- **Exercise objective**
The answer must consist of every line from the entries that holds the word "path".

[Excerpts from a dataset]

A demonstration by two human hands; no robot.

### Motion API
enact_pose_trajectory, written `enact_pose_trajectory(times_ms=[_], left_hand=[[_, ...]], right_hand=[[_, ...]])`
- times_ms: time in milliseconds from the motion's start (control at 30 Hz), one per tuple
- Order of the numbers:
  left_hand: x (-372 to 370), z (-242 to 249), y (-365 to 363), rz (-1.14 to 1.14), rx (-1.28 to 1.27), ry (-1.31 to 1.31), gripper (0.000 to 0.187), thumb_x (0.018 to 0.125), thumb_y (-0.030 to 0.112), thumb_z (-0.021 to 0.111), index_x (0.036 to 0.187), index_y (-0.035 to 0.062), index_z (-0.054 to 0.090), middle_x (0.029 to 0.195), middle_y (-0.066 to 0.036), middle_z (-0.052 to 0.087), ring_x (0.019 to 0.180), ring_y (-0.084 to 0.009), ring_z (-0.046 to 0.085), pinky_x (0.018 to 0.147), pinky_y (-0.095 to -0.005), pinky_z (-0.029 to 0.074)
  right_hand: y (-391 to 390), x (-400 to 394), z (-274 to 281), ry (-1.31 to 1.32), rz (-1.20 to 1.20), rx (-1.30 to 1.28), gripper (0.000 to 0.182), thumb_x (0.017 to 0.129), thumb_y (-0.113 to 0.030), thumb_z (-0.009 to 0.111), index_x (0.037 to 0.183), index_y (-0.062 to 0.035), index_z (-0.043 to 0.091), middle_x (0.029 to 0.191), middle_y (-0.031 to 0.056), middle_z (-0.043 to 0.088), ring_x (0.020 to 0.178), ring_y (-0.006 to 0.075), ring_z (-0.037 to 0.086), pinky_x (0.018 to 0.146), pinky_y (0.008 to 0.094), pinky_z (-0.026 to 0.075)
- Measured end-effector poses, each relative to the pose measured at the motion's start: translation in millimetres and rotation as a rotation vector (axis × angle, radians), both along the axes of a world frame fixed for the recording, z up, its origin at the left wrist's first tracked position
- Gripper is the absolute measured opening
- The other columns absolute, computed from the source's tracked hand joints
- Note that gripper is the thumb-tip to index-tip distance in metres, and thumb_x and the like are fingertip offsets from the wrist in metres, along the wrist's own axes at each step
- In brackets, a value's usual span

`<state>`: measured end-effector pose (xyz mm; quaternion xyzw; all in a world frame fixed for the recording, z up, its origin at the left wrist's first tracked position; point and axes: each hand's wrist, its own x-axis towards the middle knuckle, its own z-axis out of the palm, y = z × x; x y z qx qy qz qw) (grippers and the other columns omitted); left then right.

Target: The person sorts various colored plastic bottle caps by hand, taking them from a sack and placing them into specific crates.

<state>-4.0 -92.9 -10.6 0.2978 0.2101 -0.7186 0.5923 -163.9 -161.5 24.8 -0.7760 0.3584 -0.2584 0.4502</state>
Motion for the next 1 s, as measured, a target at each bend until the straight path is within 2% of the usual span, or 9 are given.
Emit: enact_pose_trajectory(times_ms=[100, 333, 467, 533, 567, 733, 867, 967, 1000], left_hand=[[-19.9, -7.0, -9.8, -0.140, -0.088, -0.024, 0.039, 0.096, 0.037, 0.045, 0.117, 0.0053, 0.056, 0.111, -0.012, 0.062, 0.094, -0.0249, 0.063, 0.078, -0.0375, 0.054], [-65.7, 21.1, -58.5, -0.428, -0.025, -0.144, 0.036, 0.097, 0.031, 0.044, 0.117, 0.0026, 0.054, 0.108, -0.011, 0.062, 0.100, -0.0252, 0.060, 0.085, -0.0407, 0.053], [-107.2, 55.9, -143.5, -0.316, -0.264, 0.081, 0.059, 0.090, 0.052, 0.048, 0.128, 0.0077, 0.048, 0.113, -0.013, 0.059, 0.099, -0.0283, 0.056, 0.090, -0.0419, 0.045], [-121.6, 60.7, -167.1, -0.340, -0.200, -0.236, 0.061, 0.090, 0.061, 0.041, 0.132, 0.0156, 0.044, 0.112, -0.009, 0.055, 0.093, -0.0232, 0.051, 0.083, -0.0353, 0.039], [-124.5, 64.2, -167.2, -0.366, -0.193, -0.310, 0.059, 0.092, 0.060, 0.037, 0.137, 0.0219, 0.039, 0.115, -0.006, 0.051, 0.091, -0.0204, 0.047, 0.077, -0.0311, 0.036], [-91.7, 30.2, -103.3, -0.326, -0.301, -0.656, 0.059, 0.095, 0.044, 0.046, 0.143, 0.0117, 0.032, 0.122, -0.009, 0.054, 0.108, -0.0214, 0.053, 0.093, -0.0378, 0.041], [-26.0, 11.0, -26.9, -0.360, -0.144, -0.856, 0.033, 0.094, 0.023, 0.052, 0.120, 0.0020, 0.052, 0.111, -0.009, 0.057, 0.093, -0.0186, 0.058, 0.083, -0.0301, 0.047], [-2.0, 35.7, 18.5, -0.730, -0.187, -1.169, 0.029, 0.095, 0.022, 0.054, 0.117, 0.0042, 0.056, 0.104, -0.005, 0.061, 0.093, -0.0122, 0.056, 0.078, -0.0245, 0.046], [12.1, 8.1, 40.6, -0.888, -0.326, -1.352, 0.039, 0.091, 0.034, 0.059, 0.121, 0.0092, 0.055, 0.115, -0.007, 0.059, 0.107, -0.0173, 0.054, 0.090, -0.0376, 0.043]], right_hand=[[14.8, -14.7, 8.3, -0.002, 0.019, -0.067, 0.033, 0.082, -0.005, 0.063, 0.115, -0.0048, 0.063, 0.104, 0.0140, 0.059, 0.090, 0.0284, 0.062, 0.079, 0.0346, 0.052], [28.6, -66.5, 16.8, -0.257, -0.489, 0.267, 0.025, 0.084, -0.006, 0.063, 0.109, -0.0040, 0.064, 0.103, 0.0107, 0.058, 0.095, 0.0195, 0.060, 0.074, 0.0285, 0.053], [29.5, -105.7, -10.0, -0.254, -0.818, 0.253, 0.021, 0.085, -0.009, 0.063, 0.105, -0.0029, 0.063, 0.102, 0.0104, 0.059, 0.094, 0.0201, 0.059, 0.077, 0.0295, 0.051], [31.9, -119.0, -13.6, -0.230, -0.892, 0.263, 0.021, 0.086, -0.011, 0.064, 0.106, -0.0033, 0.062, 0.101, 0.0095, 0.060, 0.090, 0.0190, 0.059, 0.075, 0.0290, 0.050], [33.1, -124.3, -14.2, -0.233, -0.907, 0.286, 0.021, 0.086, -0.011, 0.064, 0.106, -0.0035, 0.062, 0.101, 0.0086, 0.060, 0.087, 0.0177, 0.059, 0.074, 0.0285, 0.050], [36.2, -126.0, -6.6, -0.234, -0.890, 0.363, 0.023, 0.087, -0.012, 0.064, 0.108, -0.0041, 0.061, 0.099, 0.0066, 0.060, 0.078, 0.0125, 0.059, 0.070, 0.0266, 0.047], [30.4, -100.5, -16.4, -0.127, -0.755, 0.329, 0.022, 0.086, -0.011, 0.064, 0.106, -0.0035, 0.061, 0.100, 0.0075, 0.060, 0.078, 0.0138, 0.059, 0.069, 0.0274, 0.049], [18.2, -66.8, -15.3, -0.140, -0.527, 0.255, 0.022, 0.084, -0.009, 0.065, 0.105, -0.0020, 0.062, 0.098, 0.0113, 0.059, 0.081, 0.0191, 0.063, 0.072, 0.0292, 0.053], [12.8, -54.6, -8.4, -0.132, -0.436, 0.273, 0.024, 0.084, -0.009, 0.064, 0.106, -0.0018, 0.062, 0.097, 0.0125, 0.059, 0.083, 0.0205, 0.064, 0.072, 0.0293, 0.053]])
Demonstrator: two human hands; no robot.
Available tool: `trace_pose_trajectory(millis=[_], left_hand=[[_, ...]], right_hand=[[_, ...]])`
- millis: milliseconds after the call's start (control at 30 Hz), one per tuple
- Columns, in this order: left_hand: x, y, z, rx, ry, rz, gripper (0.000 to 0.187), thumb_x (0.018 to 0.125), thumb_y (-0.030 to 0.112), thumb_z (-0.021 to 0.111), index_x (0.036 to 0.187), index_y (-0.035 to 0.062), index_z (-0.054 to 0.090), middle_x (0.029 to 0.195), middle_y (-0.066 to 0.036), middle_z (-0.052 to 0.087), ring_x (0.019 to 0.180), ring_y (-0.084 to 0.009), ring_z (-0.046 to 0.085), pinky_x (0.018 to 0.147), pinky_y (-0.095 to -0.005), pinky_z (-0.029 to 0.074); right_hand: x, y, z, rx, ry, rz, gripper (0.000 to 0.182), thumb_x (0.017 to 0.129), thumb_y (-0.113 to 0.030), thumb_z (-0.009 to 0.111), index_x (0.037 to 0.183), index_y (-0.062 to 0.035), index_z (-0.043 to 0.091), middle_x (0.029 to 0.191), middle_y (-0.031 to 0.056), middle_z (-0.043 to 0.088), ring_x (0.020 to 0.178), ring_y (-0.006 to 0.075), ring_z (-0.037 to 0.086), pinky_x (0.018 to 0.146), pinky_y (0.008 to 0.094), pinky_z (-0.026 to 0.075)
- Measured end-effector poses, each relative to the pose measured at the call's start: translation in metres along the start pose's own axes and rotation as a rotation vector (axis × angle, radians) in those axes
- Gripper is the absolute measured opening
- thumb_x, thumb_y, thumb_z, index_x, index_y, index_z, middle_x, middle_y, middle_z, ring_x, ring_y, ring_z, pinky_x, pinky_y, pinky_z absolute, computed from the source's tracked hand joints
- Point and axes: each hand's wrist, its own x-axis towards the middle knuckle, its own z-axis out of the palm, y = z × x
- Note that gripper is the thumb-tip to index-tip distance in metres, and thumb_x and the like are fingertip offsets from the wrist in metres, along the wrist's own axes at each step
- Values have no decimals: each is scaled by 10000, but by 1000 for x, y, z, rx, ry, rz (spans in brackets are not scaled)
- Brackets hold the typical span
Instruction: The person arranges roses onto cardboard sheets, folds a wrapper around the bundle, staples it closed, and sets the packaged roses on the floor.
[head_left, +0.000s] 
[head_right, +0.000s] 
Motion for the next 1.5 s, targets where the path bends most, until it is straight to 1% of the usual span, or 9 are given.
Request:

- **Answer to this task**
Motion for the next 1 s, as measured, a target at each bend until the straight path is within 2% of the usual span, or 9 are given.
Motion for the next 1.5 s, targets where the path bends most, until it is straight to 1% of the usual span, or 9 are given.

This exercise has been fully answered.